Finished, I look up at Roy.
“Out biking, almost four years, he’s not coming back.”
Silence. The air is heavy.
Roy’s face is pained. He’s still holding the iPod, staring at it and then at me. He moves to the bed-turned couch and puts his hand over one of my shaking, balled-up fists. I think he is going to lean in to hold me.
“Stop. You need to go. Please.” I said. Again, “You need to go.”
“I am going to go, Jes. I’m not sure what you were thinking. I just wanted to say I am sorry and thank you.”
I’m relieved to hear the door shut as he leaves, more secure in knowing that Adam’s note is on it. I don’t even check if Roy locked the door as I pass it and move the bicycle away from blocking the hall closet. On the bottom of the closet is a wooden chest I’ve taken from my parents’ house. Even to me it looks like a coffin. On top there is a thick sealed envelope. Inside, I gently take out the baby clothes and the few pieces of their artwork. I flip through the crewel work muslin squares that Ryn and I started as part of a quilt project in Girl Scouts. We had promised to make the quilt together, but we ran out of time.
Tomorrow really isn’t promised, I think as I feel the panic rising in me.
I’m digging now. I know what’s at the bottom of the box, just on top of their birth certificates. Two separate small pieces of paper with their tiny, paint-dipped three-year-old handprints. Adam’s is red, Ryn’s blue. Their names are written under their hands, protected forever by clear contact paper. On the back of eac
h print their pre-school teacher has cataloged how many times they were line leaders, or did the weather, or helped with snack and such. There is a notation for “upstairs” and “downstairs” with counting hash marks next to them. I have no memory of what this can mean, and I can no longer ask. I trace their handprints over and over. I lay my hands over theirs, and then hold them to my heart.

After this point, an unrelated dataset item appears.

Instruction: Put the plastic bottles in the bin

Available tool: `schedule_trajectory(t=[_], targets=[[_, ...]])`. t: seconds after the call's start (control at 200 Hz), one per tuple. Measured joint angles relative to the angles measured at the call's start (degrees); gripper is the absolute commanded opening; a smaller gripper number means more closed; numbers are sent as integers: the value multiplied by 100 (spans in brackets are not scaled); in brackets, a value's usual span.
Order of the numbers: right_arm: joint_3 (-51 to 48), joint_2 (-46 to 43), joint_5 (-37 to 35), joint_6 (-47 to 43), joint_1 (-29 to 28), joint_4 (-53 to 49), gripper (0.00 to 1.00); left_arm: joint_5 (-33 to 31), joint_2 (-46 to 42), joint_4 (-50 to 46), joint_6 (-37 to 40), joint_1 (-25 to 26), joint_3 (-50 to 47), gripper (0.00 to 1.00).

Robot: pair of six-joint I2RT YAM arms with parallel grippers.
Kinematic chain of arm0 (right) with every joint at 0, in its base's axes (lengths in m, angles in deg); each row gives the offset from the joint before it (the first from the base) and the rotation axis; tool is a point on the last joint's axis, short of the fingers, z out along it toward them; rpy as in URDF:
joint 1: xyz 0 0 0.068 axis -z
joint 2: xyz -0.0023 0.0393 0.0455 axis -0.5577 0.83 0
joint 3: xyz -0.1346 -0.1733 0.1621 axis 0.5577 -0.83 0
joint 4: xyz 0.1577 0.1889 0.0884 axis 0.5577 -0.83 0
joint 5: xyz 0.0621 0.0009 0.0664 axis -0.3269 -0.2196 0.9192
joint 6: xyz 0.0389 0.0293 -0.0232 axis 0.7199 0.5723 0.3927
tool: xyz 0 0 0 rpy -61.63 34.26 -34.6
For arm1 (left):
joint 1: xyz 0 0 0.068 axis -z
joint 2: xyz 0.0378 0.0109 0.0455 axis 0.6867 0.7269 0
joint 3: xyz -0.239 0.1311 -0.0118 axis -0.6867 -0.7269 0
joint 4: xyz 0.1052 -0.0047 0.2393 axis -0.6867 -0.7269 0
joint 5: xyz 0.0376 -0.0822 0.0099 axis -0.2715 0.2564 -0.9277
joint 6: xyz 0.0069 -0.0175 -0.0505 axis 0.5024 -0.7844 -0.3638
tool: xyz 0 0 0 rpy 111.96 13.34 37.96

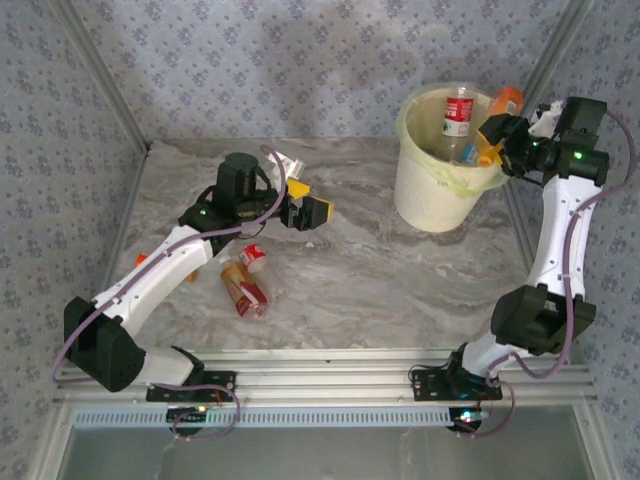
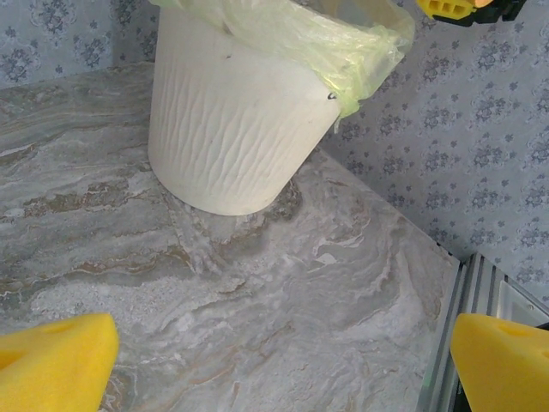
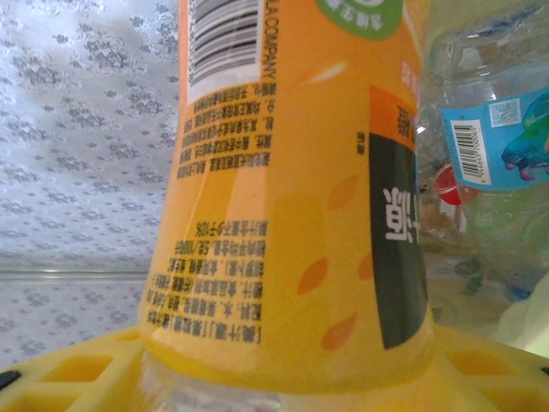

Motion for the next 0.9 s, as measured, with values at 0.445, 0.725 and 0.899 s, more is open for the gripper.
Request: schedule_trajectory(t=[0.445,0.725,0.899], targets=[[-15,455,507,883,188,684,82,0,0,-13,37,33,0,100],[4,492,581,981,188,787,83,0,0,-13,39,33,0,100],[35,483,566,894,188,693,83,-7,0,-13,42,33,0,100]])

Sonia needs to be less observant, no, I didn’t trace the handprints earlier today. Maybe she just needs to let me alone. We’re supposed to be friends. I’m not one of her projects! I carry my children’s hands with me, returning to the parlor and lifting the iPod from where Roy left it. In the kitchen I pour vodka, tuck their handprints under the iPod console, slip the iPod into the console and hit play. I have the presence of mind to check that the door is locked as music fills the house. Roy has taken care that I am safe, locking the door behind him. I reach to pick up the obese Gabler. At least for a while tonight she will be happy to exchange the warmth of the radiator for that of my body. I don’t even bother to pull back the drop cloth as I slump to the bed, trying to stifle the wail rising in my throat.
yesterday: forty acres and a mule
W
hen I wake, the bitter taste of last night’s drinking coats my mouth. Knowing that I don’t remember all that was said the night before I make my usual mental note that I should probably drink less. Gabler is calling me to the kitchen for her breakfast. Noisy cat. While I wait for the coffee to brew, I see the handprints, unremembered from last night. Damn.